Some cool science news:
1. New simulations of supernova explosions by Müller's group at MPIA show significant differences in behaviour from previous antisymmetric 2-D simulations (MPIA press release, which is also the source of the image shown on the right).
The new computer models of the team at the Max Planck Institute for Astrophysics can now for the first time simulate the complete burst in all three dimensions, from the first milliseconds after the explosion is triggered in the core to a time three hours later, when the shock breaks out of the progenitor star. "We found substantial deviations in our 3D models compared to previous work in 2D," says Nicolay Hammer, the lead author of the paper, "especially the growth of instabilities and the propagation of clumps differ. These are not just minor variations; this effect determines the long-time evolution and ultimately the extent of mixing and observable appearance of core-collapse supernovae."Neat. May also have implications for superwinds, as there again we have a case of the acceleration and motion of dense clumps.
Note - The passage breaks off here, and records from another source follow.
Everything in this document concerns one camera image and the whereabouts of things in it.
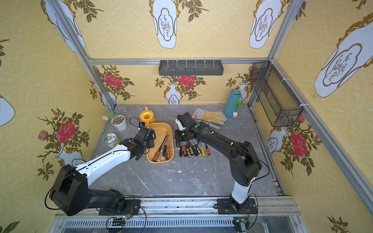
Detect yellow handled screwdriver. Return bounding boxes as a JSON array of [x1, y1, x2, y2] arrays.
[[200, 143, 206, 157]]

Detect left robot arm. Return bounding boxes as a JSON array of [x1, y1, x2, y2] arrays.
[[46, 126, 156, 216]]

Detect yellow storage box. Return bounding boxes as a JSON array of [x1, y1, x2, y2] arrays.
[[147, 123, 174, 164]]

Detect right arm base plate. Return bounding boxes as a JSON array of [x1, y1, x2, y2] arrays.
[[213, 198, 258, 215]]

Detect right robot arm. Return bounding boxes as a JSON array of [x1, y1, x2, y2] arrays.
[[175, 112, 270, 205]]

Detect white potted plant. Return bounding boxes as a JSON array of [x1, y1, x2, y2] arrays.
[[103, 112, 127, 131]]

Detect red handled screwdriver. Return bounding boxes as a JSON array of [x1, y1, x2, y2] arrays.
[[205, 143, 211, 155]]

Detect black handled screwdriver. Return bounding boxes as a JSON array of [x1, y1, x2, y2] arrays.
[[190, 145, 198, 156]]

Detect yellow white work glove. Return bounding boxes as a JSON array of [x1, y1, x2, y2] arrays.
[[192, 108, 226, 129]]

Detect round tape tin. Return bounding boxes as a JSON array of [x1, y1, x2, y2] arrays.
[[104, 133, 119, 149]]

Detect orange handled small screwdriver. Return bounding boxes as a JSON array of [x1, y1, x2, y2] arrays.
[[165, 135, 170, 160]]

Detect black wire mesh basket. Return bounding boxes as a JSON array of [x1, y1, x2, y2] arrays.
[[250, 61, 303, 127]]

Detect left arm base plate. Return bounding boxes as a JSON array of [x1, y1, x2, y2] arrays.
[[99, 199, 141, 216]]

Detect grey wall shelf rack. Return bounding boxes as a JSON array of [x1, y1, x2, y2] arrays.
[[158, 59, 224, 76]]

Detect tan grip black screwdriver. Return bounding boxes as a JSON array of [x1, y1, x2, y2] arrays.
[[186, 146, 192, 158]]

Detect orange grip black shaft screwdriver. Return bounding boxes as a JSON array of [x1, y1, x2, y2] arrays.
[[152, 136, 167, 162]]

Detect yellow watering can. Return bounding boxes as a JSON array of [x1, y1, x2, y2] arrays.
[[140, 107, 156, 126]]

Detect teal vase with flower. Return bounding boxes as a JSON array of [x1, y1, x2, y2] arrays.
[[224, 89, 242, 117]]

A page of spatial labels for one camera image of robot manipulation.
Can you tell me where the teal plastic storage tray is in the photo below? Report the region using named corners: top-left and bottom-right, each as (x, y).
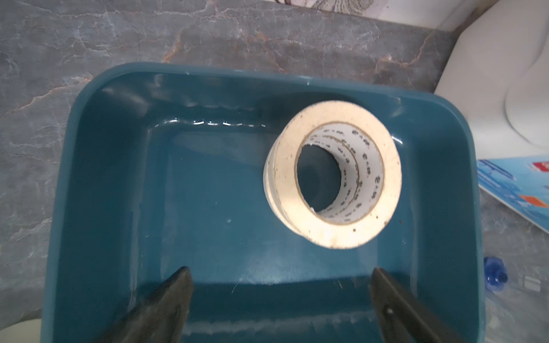
top-left (41, 63), bottom-right (486, 342)

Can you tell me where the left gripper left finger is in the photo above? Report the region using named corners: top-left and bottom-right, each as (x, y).
top-left (94, 267), bottom-right (194, 342)

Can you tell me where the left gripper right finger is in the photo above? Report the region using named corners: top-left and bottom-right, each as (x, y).
top-left (370, 267), bottom-right (463, 342)

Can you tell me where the cream masking tape roll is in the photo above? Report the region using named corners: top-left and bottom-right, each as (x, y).
top-left (0, 319), bottom-right (41, 343)
top-left (268, 100), bottom-right (403, 250)

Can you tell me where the blue lidded storage box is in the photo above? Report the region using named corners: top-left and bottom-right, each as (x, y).
top-left (435, 1), bottom-right (548, 230)

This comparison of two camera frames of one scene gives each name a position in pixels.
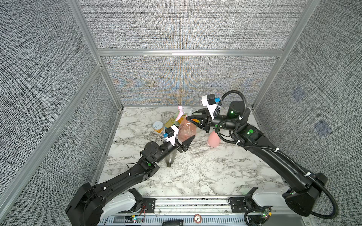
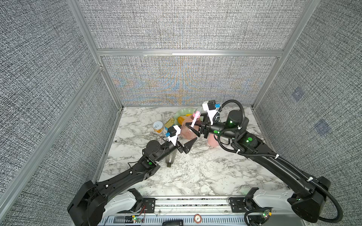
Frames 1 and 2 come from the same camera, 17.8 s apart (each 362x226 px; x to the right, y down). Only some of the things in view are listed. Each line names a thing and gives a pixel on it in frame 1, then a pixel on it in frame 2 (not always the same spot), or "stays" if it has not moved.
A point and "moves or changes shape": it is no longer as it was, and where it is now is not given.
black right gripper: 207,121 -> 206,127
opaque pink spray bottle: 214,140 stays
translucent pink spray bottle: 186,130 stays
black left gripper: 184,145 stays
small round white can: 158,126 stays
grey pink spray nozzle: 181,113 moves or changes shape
In the 3D-simulations, metal-rich clumps have much higher velocities than in the 2D case. These "bullets" expand much more rapidly, overtaking material from the outer layers. "With a simple analytic model we could demonstrate that the different geometry of the bullets, toroidal versus quasi-spherical, can explain the differences observed in our simulations," explains co-author Thomas Janka. "While we think that the differences between the 2D- and 3D-models that we found are probably generic, many features will depend strongly on the structure of the progenitor star, the overall energy and the initial asymmetry of the blast."
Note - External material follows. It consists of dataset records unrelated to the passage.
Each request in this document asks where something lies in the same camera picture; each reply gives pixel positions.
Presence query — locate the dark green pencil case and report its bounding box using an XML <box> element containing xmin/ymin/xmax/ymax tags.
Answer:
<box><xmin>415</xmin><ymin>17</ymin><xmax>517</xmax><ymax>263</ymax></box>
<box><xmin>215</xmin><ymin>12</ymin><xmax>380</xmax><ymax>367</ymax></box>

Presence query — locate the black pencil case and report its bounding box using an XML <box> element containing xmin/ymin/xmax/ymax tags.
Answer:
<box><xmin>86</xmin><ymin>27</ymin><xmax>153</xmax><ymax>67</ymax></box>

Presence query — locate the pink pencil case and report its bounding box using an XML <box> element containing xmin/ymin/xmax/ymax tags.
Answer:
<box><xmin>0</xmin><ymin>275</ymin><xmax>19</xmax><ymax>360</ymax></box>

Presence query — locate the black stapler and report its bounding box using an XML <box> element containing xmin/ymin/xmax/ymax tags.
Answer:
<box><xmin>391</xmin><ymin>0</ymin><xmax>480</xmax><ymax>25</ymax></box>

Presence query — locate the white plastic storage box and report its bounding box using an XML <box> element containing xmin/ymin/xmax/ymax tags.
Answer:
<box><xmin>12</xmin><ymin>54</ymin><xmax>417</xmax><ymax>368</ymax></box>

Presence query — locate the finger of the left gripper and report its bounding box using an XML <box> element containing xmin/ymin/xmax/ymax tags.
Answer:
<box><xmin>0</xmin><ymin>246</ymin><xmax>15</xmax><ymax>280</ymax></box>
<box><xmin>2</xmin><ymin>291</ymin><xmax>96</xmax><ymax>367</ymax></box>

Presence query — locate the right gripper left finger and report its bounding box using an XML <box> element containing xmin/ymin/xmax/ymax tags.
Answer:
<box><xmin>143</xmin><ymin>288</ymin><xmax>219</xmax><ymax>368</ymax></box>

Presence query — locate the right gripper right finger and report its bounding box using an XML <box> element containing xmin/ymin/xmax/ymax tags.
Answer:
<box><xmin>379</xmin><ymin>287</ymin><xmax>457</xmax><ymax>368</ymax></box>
"We hope that our models, in comparison to observations, will help us to understand how stellar explosions start and what causes them", adds Ewald Müller, the third author of the paper. Investigating a wider variety of progenitor stars and initial conditions will therefore be the focus of future simulation work. In particular, a detailed model that reproduces all observational features of SN 1987A still remains a challenge.
2. The DZero collaboration have found evidence for a 1%-level matter/anti-matter asymmetry (Fermilab press release)., i.e. much larger than previous examples of CP violation.